How to Profit From Fund Managers’ Panic Buying Into Year-End

The market continues to grind higher.

At this point, we’re about to enter the final month of the year. Most fund managers have had a TERRIBLE year. Only a handful of them accurately predicted the March meltdown and even fewer managed to buy at the lows once the market bottomed.

What does this mean?

That an entire industry of money managers has about four weeks to play “catch up” so they can post the best possible returns for 2020. Those who fail will lose clients and assets under management. 

This has the makings of a market melt-up into year-end.

The S&P 500 has broken out of its three-month consolidation period. This breakout if it holds predicts a move to 4,000 before year-end.
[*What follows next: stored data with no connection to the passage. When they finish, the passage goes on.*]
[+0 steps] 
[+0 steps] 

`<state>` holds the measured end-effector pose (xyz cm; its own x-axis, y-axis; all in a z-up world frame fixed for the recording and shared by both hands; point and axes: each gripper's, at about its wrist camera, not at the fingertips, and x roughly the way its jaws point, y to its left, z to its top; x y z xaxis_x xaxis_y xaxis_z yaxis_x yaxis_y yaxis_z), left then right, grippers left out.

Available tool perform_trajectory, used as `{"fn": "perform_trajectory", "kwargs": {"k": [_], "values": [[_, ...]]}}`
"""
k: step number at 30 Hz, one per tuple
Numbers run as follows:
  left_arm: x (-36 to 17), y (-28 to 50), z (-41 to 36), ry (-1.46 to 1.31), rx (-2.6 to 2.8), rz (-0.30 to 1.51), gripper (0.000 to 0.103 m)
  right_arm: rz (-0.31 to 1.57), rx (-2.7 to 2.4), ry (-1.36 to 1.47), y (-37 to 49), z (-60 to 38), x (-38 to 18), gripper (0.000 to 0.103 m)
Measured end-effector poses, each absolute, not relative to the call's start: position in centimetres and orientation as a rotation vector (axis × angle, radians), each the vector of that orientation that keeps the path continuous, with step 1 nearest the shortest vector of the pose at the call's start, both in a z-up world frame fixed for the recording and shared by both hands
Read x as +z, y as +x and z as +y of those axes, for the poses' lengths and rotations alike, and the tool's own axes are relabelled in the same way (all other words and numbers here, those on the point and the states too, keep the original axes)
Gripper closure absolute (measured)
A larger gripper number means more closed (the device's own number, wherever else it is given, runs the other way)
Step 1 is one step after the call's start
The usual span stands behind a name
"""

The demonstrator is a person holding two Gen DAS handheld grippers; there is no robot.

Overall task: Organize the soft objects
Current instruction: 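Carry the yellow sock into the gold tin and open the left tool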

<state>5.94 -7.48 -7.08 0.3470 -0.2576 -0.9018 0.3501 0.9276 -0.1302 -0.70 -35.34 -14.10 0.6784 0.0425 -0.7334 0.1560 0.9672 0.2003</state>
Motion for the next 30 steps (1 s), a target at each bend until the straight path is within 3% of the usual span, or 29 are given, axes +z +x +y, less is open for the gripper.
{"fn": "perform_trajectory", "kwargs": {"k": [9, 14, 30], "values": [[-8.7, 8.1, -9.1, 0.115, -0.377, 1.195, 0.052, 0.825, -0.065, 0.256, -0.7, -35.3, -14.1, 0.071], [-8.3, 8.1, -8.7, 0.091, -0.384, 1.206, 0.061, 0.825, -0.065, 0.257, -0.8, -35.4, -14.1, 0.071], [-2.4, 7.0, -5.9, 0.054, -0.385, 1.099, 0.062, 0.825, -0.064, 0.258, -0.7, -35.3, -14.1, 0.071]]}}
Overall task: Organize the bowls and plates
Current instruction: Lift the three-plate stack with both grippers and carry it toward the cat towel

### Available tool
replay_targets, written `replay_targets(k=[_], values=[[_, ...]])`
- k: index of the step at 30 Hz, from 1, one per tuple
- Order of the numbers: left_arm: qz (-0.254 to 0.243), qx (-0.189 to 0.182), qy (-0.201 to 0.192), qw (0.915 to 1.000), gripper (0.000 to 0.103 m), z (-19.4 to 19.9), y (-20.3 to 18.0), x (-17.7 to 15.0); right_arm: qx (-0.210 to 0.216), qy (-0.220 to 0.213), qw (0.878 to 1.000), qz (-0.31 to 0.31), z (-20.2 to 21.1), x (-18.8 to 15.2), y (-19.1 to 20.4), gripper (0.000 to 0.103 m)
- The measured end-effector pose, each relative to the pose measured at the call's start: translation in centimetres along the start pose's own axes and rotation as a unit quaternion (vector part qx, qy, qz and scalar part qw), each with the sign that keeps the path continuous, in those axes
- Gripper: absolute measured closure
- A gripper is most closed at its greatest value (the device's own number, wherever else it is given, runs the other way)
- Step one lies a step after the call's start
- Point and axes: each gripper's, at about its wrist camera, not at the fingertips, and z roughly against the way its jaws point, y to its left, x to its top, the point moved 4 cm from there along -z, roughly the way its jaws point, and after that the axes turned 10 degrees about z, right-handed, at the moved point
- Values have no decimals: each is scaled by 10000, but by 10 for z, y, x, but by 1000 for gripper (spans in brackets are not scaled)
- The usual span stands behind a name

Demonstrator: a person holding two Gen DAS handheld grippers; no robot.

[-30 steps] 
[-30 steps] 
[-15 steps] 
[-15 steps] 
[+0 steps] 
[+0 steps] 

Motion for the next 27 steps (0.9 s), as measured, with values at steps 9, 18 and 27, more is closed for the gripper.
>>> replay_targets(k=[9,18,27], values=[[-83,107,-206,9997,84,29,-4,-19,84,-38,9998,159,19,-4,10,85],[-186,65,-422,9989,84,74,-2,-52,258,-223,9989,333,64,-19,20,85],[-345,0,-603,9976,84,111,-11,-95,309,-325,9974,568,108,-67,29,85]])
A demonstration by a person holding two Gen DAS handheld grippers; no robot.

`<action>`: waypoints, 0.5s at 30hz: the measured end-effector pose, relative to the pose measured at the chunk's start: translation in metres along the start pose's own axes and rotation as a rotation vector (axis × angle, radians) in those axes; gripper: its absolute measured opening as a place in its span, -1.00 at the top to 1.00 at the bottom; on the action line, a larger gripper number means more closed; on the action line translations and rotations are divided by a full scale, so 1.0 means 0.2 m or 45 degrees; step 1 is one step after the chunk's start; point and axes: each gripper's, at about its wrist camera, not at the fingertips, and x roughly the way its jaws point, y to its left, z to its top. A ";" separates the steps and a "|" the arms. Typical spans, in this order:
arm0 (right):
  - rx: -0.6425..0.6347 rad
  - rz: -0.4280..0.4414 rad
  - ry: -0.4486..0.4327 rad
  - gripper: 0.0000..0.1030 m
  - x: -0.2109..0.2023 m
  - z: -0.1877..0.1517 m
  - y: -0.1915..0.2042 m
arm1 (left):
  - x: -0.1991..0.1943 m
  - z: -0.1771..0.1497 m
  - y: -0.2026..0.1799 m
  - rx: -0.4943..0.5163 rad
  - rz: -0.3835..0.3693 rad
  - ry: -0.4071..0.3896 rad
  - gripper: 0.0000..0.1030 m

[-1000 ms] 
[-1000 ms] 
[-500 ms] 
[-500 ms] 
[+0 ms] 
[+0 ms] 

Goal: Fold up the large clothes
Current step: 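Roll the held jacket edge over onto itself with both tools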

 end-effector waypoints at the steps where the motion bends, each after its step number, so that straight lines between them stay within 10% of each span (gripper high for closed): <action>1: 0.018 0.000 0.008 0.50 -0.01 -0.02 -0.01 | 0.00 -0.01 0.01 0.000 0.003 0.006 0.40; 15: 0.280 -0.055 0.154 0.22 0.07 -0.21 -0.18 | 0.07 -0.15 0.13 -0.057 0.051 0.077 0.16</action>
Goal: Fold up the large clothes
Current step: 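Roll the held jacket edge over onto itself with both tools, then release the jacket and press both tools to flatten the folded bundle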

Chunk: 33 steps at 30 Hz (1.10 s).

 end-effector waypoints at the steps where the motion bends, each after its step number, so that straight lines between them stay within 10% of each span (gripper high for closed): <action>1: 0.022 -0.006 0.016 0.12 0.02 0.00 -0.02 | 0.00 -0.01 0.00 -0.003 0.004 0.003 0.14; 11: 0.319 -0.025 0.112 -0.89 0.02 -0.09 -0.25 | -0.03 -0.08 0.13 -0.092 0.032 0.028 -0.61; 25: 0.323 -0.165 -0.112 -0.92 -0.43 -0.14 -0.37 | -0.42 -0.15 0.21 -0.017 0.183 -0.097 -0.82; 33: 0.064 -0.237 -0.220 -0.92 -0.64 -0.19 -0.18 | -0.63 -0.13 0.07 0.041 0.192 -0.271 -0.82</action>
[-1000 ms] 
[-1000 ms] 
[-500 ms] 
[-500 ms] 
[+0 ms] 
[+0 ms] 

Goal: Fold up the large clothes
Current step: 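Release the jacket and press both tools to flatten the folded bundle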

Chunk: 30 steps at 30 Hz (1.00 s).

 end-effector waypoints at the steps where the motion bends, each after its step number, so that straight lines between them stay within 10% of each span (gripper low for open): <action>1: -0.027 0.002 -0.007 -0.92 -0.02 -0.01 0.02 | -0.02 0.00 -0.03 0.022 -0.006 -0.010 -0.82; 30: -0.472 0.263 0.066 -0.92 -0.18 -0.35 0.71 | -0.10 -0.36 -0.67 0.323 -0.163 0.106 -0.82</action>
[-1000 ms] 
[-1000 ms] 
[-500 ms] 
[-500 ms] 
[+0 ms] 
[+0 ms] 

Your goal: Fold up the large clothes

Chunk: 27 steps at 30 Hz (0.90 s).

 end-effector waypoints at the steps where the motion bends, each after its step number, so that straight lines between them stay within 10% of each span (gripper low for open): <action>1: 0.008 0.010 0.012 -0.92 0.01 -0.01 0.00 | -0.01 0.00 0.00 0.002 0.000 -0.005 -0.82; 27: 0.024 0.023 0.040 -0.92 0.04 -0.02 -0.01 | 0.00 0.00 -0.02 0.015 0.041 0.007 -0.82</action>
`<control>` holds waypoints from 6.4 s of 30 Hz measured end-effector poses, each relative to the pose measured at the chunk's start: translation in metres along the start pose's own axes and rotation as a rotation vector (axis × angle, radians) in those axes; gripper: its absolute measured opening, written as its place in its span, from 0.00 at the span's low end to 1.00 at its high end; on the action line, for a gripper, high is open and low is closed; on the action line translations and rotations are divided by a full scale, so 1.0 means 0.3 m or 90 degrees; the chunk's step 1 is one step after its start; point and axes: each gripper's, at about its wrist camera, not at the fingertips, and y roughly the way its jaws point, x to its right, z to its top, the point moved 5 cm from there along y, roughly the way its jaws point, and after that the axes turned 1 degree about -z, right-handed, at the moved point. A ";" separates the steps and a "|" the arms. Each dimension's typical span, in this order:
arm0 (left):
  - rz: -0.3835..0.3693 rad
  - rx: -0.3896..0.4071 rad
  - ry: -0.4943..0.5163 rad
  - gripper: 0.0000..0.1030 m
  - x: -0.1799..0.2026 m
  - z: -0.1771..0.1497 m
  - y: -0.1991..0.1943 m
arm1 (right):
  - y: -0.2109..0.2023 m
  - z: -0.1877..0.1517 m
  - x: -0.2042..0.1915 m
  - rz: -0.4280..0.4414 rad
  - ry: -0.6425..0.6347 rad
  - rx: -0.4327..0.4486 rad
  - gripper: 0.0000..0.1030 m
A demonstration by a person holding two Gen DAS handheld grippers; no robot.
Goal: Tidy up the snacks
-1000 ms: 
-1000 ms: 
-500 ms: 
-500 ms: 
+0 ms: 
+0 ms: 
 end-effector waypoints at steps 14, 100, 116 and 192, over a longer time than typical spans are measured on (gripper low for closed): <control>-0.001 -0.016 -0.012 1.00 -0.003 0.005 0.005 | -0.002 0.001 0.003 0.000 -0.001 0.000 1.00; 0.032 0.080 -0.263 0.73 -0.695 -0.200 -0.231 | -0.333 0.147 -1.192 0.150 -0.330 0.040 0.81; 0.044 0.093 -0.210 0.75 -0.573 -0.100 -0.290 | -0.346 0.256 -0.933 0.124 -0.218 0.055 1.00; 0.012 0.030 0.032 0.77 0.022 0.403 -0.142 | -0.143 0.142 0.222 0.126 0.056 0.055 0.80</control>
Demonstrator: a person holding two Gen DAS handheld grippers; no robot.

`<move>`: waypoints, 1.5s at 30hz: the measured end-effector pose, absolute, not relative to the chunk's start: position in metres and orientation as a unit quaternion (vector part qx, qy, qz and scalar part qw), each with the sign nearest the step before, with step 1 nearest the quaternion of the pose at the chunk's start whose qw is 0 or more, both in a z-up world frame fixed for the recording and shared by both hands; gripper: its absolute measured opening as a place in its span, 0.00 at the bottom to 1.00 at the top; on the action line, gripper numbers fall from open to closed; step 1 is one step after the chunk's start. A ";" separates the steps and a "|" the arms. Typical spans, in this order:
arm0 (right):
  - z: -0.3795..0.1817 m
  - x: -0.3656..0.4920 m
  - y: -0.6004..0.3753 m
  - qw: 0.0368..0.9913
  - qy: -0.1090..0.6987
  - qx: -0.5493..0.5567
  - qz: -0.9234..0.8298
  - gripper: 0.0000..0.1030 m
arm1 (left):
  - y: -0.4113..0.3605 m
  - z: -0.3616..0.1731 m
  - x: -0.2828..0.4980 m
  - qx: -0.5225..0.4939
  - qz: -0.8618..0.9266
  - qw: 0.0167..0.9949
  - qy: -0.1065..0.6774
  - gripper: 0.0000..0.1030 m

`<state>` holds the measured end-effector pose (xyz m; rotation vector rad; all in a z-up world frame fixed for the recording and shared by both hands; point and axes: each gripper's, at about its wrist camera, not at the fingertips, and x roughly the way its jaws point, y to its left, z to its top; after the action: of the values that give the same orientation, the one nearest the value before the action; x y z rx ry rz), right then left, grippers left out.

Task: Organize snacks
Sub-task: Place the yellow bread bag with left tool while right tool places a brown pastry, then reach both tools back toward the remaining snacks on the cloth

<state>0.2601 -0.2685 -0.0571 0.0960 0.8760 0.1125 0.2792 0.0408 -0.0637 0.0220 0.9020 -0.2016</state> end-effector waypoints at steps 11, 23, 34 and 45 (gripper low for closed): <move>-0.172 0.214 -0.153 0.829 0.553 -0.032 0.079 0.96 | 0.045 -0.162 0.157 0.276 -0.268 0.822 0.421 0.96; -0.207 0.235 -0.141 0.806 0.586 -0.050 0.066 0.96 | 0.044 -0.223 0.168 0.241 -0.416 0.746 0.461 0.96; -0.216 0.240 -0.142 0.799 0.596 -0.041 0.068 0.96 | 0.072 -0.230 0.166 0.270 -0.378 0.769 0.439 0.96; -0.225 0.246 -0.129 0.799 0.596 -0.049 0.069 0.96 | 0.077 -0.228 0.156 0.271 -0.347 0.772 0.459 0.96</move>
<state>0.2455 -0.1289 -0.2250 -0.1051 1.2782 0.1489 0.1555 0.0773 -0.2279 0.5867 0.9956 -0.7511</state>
This sounds crazy I know, but which is crazier… 4,000 on the S&P 500, or the notion that money managers will say, “you know what, I’ve performed terribly this year… I’m going to just take it easy in December and post my awful returns to my clients.”

You get my point.

Throw in the fact that both the Fed and the European Central Bank (ECB) are both printing tremendous amounts of money with both banks’ balance sheets hitting new all-time highs and you have the makings of a MELTUP into year-end.

And then of course… there’s the market’s reaction if the 2020 Presidential election ends up going for Trump.


With that in mind, I stand by my original forecast that President Trump will end up winning this election. And our clients are already doing this with our new special report titled…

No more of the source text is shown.